Ajang bergengsi yang rencana akan di gelar tiap tahun tersebut diikuti oleh ratusan siswa-siswi perwakilan dari Pimpinan Cabang (PC) IGABA masing-masing. Dan pada kesempatan kali ini TK Aisyiyah Bustanul Athfal 5 Bungah hadir sebagai perwakilan Kontingen Senam Anak Indonesia Hebat dari PC IGABA Kecamatan Bungah.
Setelah melakukan seleksi, terpilih sebagai peserta senam dari kelompok B yaitu Az Zahra Kanza Nadhira Rahmani, Melody Briana Biel, Sarah Ayu Az Zahra, Maryam Alula Setyawan, dan Syifa Nisrina Zahra. Hingga akhirnya mereka berhasil meraih juara harapan 1 di ajang tersebut.
“Tentu menjadi suatu kebanggan bagi kami, karena berkat usaha dan kerja keras dari anak-anak maupun guru pendamping saat berlatih serta dukungan sepenuhnya dari walimurid sehingga berhasil membawa pulang piala kejuaraan,” ungkap Khumayah SPd selaku kepala sekolah.

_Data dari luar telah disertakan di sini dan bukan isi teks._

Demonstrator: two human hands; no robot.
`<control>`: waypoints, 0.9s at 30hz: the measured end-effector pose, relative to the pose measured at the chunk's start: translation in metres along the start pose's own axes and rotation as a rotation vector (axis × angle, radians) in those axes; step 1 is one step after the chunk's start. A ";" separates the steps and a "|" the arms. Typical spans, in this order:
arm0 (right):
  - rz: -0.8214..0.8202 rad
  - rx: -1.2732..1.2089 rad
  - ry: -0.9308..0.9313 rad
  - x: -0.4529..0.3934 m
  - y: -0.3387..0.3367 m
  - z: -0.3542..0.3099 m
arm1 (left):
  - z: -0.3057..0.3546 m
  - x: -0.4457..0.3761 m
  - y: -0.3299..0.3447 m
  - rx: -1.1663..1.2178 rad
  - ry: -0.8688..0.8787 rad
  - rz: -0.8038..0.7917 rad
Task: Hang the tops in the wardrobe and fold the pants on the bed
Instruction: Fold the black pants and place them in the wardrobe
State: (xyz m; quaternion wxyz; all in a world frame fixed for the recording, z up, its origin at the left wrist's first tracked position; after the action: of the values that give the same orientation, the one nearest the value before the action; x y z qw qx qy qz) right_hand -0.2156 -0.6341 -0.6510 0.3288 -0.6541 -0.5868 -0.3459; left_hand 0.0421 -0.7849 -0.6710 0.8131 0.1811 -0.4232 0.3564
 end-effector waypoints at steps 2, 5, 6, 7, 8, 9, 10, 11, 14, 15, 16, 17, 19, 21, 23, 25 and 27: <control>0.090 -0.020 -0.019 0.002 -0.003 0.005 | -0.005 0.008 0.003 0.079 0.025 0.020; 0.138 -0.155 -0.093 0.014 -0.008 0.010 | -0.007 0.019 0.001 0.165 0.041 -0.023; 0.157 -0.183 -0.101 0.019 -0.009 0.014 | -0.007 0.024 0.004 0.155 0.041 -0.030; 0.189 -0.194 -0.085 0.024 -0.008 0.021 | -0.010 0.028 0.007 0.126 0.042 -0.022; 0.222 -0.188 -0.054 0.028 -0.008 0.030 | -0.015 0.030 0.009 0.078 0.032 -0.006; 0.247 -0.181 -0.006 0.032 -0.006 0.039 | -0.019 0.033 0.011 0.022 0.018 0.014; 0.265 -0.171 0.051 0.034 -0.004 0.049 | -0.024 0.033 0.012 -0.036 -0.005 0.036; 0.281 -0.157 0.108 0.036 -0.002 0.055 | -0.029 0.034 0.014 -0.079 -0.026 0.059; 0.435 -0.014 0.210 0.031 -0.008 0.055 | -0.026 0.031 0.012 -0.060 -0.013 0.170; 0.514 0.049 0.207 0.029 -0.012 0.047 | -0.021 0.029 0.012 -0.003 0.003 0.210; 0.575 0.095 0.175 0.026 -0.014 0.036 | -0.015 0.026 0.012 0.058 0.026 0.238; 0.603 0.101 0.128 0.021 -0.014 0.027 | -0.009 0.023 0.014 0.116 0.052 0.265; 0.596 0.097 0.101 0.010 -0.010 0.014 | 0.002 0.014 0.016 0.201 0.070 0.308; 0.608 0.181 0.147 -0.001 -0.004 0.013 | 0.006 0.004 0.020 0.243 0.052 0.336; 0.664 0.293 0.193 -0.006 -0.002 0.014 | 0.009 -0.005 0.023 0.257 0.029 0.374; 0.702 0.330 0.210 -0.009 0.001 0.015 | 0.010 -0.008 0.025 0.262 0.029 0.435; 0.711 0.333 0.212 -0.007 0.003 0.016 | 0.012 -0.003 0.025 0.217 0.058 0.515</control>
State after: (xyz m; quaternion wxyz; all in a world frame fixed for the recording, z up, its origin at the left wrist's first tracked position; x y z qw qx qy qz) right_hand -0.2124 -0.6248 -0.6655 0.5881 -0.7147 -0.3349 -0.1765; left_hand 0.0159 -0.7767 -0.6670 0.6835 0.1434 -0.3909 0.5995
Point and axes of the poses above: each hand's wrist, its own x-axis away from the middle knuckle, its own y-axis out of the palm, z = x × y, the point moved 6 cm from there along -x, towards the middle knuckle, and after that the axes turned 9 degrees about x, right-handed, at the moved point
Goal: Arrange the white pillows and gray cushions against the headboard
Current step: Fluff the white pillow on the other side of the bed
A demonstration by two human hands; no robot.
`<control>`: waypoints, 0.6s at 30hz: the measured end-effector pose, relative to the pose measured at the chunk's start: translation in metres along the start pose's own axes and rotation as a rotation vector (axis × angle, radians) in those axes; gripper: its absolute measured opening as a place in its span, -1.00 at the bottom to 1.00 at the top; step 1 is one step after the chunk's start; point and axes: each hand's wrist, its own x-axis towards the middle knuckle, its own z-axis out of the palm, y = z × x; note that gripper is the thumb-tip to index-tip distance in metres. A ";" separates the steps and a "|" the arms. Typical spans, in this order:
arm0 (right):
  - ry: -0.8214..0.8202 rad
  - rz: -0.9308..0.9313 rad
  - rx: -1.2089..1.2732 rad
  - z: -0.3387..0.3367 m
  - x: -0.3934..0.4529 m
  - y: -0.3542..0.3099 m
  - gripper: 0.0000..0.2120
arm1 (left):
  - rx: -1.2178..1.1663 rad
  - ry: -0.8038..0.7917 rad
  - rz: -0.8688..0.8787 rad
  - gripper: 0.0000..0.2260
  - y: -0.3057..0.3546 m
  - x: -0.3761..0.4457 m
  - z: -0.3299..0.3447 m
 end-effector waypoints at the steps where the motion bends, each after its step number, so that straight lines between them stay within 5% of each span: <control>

Heny Rahmawati S Pd, guru pendamping sekaligus pelatih senam dalam wawancaranya menyampaikan bahwa anak-anak hanya berlatih selama 2 minggu karena awalnya guru masih melakukan seleksi hingga beberapa hari untuk menentukan siapa saja yang sekiranya siap untuk di gembleng dalam latihan hingga terpilihlah 5 anak tersebut.
“Hambatan selama latihan pasti ada, yaitu dalam menyamakan gerakan kadang anak-anak juga masih sering lupa pola lantai nya sehingga butuh waktu ekstra,” tambahnya.
Persiapan Lomba
Ada yang menarik dibalik persiapan lomba yaitu menentukan dan menyiapkan kostum. Karena tiap guru sudah mendapat jobdesk untuk persiapan lomba-lomba yang lain, sehingga pengadaan kostum dibantu oleh wali murid. Dari beberapa kostum yang ada di sekolah dinilai kurang cocok untuk anak-anak sehingga guru menyarankan untuk beli online bahkan mencari sepatu yang seragam dan sesuai ukuran sampe ke Surabaya.
Ia melanjutkan, yang membuat kami sempat ketar-ketir adalah saat kostum yang dipesan datang pada H-1 tapi tidak sesuai jumlah pesanan, rok yang kami pesan kurang 1.
Karena waktunya mepet Sehingga harus mencari pinjaman dengan warna dan model rok yang sama, ketegangan masih berlanjut mengingat ini rok pinjaman pastinya tidak sesuai ukuran sehingga mama nya malam-malam permak ke penjahit dan ada juga yang dijahit sendiri. Begitupun dengan aksesoris untuk gelang tangan juga mencari diberbagi tempat tidak ada warna dengan jumlah yang sama. Akhirnya malam harinya baru dapat setelah mencari ke beberapa tempat.
“Tapi Alhamdulillah akhirnya atas usaha dan do’a dari semua, Allah memudahkan dan permasalahan tersebut teratasi. Anak-anak juga tampil dengan baik dan percaya diri. Bonusnya piala kejuaraan berhasil didapatkan,” imbuhnya.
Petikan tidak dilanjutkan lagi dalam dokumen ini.